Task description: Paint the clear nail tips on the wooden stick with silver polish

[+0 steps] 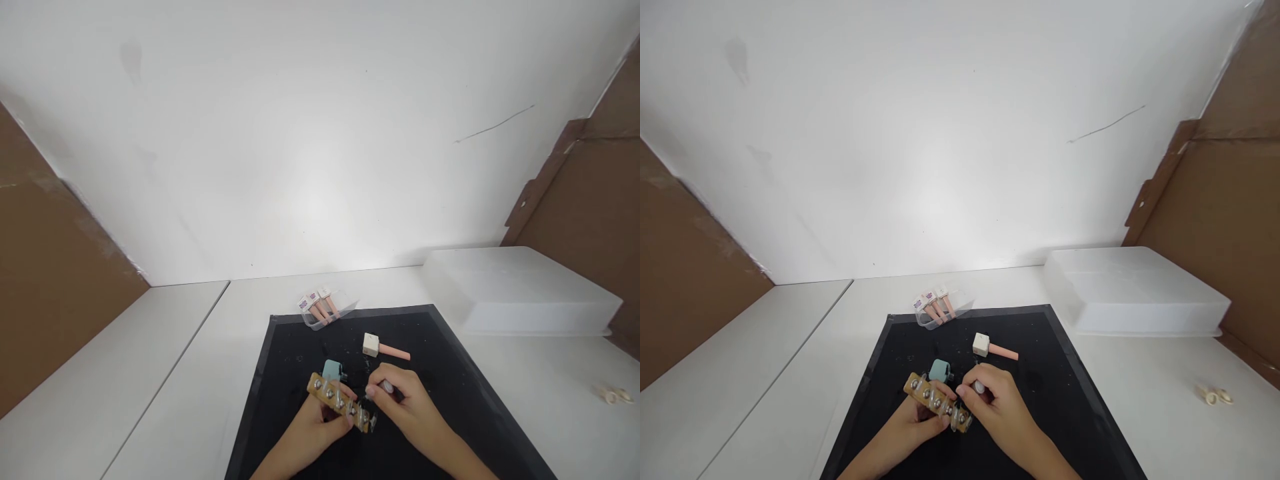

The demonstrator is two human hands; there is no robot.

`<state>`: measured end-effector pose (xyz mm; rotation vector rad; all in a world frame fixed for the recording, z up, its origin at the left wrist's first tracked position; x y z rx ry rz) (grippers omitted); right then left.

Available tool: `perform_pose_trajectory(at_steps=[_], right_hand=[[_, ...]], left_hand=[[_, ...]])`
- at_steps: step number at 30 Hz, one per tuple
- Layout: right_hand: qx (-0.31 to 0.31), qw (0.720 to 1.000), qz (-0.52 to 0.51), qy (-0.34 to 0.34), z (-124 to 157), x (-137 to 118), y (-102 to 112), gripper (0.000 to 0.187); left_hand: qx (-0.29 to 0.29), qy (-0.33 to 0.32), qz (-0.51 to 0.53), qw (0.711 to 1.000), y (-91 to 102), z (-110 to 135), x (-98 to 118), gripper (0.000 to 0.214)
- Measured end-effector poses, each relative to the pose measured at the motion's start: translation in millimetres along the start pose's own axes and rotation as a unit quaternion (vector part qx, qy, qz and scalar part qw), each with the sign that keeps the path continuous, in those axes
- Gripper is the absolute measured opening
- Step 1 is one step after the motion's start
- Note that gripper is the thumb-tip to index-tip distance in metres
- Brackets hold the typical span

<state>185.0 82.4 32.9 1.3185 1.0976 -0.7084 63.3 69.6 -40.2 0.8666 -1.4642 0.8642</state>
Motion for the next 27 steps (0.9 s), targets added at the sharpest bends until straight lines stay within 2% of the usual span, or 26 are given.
perform_pose_trajectory(at_steps=[5, 12, 16, 22, 27], right_hand=[[0.010, 1.000, -0.010, 0.006, 0.4, -3.3, 3.4, 0.029], [-0.070, 0.998, 0.005, -0.002, 6.0, -5.3, -14.7, 0.028], [-0.044, 0.999, 0.018, -0.018, 2.5, 0.1, -11.3, 0.026], [0.015, 1.000, 0.000, -0.011, -2.9, 1.1, 4.8, 0.027], [-0.005, 0.998, -0.059, 0.007, -0.4, -0.8, 5.5, 0.031]], left_hand=[[0.009, 0.008, -0.009, 1.000, 2.2, 0.6, -2.0, 0.033], [-0.002, 0.002, -0.014, 1.000, -0.1, -2.4, -1.1, 0.031], [-0.015, 0.002, -0.013, 1.000, -2.5, -0.5, -1.3, 0.031], [-0.006, 0.014, 0.033, 0.999, -4.1, 1.4, 0.6, 0.031], [0.017, 0.041, 0.062, 0.997, -0.8, 2.2, 1.3, 0.032]])
Point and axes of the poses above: each hand's wrist, its own z-axis away from the middle knuckle, its own y-axis out of the back of the hand, x = y × z, the point moved 9 cm from there along -z, towards the middle knuckle, and after that the axes turned 15 degrees about -y, right-handed, at the moved point
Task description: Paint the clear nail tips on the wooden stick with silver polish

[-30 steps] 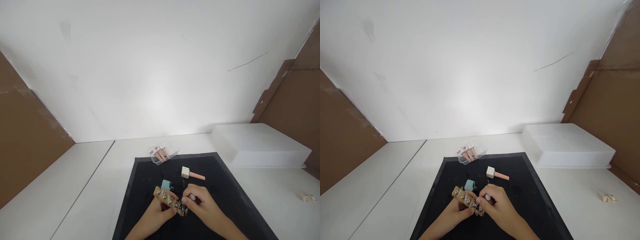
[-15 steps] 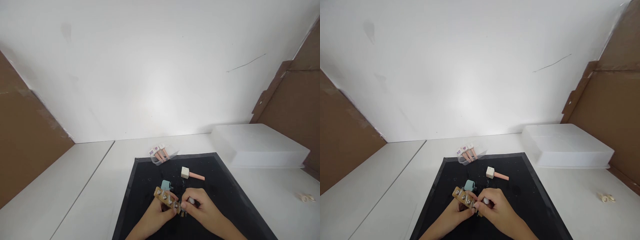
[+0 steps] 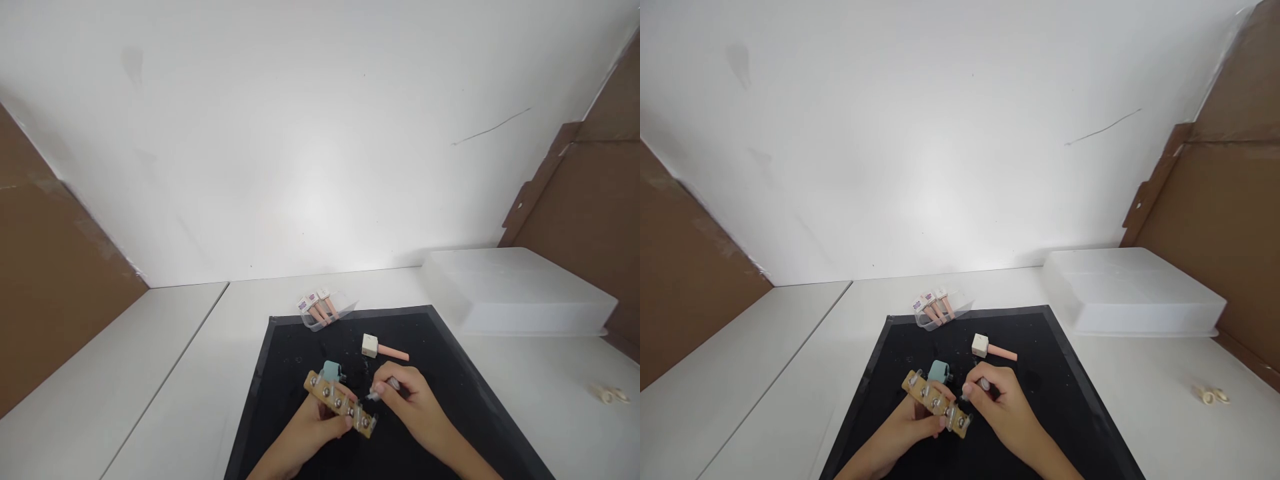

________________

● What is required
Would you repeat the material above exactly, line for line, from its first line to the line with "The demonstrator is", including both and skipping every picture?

● Result of this exercise
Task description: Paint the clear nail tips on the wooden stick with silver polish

[+0 steps] 

The demonstrator is two human hands; there is no robot.

The response to the exercise is now complete.